For all of my lab notes, reports, books, papers and blog posts, I use Emacs Org mode.
LaTeX math with live preview, live code snippets, SVG graphics, bibtex references, export to anything. This is one of the best ways to document your science.
Programming language addiction update.
I spend far too much obsessing over programming languages, old and new.
For the past two weeks, I wasted even more precious time than usual reading up about programming languages.
Because I would really like to spend more of my time on other, perhaps more valuable activities, I’ve been trying to better define what it is I’m actually looking for.
Of course there is no single best programming language, but a whole set of good languages that map in intricate ways to different problem domains.
In spite of this, I have been pining for a language with, in order of importance:
A Functional Programming DNA, with which I’m referring to a) expression-orientedness, b) a preference for pure functions, and at a higher level, c) the modelling of reality as more or less explicit dataflows.
Interactive programming, with Common Lisp being the textbook example of this.
Great tooling and IDEs, meaning first-class support by something from JetBrains, Microsoft or Emacs.
Great concurrency and parallelism stories.
A great library ecosystem.
Modest memory use.
Having just explicitly written this down for the first time (!! – it was consuming so much glucose just being kept amorphously swirling around in my brain) I can now mentally map some of my most recent language dalliances to these points.
This language is far too simple for my taste, but probably really great for teams.
I did recently take a more serious look when setting up a telegram bot using tbot and being amazed at how simple it was building web services like these using goroutines and channels.
Go satisfies points 3 to 6 from the list above.

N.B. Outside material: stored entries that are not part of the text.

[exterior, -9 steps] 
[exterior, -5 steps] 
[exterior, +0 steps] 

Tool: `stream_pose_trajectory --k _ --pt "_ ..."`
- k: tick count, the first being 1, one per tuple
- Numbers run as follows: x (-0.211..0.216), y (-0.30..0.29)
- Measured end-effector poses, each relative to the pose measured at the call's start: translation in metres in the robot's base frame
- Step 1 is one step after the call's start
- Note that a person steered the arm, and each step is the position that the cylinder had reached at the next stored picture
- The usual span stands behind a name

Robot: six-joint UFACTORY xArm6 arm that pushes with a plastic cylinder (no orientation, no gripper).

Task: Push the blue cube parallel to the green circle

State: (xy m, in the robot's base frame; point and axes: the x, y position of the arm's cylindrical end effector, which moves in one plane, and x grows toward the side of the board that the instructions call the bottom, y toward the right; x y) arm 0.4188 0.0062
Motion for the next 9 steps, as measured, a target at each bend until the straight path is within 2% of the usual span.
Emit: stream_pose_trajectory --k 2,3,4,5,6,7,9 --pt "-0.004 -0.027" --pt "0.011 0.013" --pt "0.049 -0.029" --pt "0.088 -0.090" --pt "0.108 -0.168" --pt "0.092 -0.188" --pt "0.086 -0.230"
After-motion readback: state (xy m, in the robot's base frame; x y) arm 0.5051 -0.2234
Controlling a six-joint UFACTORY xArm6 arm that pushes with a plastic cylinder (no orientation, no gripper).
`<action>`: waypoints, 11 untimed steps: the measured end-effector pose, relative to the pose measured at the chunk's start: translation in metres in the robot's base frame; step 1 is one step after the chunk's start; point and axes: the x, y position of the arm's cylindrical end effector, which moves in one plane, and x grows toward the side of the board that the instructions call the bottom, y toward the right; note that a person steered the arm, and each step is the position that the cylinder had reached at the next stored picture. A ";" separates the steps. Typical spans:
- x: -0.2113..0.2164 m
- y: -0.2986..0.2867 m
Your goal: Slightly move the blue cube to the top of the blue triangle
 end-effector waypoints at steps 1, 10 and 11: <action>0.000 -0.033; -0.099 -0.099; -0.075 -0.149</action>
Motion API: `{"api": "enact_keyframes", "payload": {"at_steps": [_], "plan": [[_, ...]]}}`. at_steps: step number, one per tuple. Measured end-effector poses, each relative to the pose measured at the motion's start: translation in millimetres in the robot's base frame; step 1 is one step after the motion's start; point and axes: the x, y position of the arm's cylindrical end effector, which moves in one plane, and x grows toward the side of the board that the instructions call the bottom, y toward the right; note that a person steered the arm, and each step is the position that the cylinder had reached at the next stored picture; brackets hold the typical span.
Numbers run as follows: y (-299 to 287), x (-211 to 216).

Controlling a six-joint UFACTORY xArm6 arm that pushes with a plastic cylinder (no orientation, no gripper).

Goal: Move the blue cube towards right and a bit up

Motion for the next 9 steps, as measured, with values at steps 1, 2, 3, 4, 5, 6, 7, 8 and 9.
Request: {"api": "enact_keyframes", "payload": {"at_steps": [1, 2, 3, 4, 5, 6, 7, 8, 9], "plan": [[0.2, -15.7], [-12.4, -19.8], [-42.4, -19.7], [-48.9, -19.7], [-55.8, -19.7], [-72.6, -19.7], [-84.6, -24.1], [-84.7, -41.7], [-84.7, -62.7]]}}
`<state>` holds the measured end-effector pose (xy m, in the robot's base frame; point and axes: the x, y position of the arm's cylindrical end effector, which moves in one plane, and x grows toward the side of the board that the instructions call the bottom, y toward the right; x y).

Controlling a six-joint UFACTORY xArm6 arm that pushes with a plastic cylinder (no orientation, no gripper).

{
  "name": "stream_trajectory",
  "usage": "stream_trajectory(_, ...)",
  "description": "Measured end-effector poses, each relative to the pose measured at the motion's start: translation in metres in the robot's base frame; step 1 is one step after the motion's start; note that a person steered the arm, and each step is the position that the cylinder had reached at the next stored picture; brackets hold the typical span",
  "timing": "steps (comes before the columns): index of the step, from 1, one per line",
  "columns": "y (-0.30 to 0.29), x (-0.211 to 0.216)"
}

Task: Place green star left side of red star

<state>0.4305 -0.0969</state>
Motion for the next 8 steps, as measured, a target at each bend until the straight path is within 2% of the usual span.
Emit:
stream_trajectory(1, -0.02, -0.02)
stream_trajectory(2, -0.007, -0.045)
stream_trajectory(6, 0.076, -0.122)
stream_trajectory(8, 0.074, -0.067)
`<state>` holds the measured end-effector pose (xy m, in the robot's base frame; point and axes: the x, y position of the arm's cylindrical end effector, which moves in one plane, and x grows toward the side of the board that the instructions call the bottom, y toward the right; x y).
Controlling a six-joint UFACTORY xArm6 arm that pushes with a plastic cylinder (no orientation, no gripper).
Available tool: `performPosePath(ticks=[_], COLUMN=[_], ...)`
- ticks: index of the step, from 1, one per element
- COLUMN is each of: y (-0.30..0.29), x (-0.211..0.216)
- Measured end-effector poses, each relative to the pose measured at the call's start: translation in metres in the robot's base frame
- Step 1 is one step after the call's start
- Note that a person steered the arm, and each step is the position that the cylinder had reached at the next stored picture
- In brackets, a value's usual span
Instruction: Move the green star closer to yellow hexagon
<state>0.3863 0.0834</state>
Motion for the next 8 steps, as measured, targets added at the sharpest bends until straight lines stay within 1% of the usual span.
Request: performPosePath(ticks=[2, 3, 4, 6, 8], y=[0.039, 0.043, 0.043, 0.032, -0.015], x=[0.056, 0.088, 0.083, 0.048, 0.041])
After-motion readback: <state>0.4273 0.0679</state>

Makes sense that I decided to file this experiment away under “check when you need to put a webservice together REALLY QUICKLY”.
When I saw up that rust, surprisingly, is an expression-oriented language, I flew through the O’Reilly Programming Rust book I had bought previously as part of a bundle.
Evaluating rust by the list above, we award it a fractional 1 because expression-oriented, 3 due to jetbrains plugin amongst others, 4(ish) – great memory safety, but compared to clojure, concurrency and parallelism stories still have much room to grow, a solid 5 thanks to cargo and a very strong 6.
I filed this one away under “re-evaluate whenever you reach for your trusty C++”. (also, actix-web looks amazing for super high performance microservices.)